The time it takes to recover a lost password, which essentially involves trying out all possibilities, depends on two factors:
- The number of password variations to check
- The speed of the verification process itself
Here's how you can expedite the process:
1. Manipulate the number of passwords to be checked. You can do this by using positional attacks for brute-forcing or by combining and modifying suitable dictionaries for dictionary attacks. This will reduce the range of checks to reasonable sizes. Fewer checks mean quicker results.

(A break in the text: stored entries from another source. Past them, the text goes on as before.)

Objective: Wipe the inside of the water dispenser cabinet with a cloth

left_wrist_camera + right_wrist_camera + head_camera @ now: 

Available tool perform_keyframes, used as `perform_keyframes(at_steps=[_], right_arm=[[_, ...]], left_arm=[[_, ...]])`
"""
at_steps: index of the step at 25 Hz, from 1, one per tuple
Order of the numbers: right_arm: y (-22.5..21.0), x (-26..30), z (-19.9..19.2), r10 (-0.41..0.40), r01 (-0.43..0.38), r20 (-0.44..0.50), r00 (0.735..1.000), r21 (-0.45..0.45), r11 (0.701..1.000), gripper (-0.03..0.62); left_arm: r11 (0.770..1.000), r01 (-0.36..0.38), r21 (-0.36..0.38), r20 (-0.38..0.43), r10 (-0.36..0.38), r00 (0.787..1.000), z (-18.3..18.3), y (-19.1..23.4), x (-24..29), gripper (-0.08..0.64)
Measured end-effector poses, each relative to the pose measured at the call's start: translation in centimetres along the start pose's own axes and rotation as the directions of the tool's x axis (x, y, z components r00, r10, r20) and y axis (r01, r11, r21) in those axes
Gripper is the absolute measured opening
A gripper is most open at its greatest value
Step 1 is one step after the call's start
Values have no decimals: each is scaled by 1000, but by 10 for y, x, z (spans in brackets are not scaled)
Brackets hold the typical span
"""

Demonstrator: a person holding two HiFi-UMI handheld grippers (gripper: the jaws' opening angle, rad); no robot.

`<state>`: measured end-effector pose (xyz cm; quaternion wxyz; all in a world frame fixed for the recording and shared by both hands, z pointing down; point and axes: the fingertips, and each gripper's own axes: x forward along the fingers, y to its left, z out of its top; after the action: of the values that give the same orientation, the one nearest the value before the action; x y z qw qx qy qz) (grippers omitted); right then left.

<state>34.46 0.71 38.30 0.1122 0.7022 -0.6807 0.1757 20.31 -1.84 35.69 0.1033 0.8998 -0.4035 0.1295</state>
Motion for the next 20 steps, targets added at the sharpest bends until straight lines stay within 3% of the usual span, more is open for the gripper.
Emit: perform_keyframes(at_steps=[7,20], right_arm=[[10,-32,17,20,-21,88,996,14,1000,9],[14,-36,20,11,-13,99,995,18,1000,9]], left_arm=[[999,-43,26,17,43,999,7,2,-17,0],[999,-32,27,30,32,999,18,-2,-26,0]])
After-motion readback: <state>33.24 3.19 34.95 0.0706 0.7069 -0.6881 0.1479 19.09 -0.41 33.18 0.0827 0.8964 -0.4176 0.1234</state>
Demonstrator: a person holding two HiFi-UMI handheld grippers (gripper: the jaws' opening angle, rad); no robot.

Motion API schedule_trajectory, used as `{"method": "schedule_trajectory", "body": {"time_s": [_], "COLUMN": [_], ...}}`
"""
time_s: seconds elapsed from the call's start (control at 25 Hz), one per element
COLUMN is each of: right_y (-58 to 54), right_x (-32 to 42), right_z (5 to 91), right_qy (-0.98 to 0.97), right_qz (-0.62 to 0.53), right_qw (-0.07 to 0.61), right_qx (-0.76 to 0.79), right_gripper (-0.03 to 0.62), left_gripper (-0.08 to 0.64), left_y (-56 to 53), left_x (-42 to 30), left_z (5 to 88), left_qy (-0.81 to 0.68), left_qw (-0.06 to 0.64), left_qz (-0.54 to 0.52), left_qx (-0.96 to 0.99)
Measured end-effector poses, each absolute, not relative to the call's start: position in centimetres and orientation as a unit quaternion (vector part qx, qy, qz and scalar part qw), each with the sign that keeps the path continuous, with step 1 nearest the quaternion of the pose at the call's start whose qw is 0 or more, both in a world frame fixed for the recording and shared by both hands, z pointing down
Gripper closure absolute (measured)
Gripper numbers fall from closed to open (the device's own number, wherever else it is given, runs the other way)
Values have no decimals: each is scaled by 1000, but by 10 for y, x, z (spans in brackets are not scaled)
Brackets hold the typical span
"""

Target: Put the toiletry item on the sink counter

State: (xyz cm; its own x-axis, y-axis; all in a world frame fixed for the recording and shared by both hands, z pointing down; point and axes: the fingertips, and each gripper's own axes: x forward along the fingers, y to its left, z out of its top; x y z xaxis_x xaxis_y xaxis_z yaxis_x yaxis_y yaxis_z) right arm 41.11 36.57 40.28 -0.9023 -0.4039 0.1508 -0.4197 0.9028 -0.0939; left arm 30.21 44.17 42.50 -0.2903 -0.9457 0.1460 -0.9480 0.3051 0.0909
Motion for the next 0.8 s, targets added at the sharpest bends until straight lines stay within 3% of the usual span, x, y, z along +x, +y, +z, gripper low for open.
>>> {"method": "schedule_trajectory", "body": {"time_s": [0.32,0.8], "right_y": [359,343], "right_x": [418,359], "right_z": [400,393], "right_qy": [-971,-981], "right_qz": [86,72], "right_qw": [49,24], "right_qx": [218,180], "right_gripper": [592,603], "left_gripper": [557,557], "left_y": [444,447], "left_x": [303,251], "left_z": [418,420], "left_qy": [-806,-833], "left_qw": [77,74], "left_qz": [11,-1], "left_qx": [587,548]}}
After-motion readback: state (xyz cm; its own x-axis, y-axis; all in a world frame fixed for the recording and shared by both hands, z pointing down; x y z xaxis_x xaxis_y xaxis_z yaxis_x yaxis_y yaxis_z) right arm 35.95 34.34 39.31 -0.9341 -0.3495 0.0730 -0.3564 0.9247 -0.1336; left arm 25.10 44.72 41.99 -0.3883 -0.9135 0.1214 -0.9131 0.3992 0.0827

2. Utilize optimized software with GPU acceleration support for NVIDIA and AMD graphics cards. This will extract the maximum speed from your computer. The faster the verification, the shorter the overall cracking time
- Open Your Passcovery Program: Start by launching the Passcovery program and loading the password-protected file that you intend to decrypt
- Review Protection Information: Take a moment to review the document's protection information. This will help you decide which attack method to use
- Select 'Brute-force': From the drop-down menu of available attack methods, choose 'Brute-force'
- Choose Character Sets: Select the character set you wish to use for generating passwords. Typically, Latin characters are the default choice
- Enable Character Sets: Activate the character sets you want to include in the attack. This can encompass uppercase letters, lowercase letters, numbers, and special characters
- Customize Character List: For more control, turn on 'User-defined' mode. This allows you to modify the character list. Remove any characters that are irrelevant and add any that you suspect might be part of the password
- Set Password Length: Specify the minimum and maximum password length. This defines the range of passwords that will be generated and tested during the attack
- Use a Password Mask (If Known): If you have partial knowledge of the password, you can employ a simple password mask. Enter the characters you know and use placeholders for the unknown ones
- Evaluate the Impact: Before starting the attack, take a moment to assess how changes in your settings affect the number of passwords to check and the estimated time required for the brute force attack
- Launch the Attack: When you're ready, click 'OK' to initiate the brute force attack
By following these steps, you can tailor your attack to suit your specific knowledge of the password and the characteristics of the protected document. This approach increases your chances of success while minimizing unnecessary effort.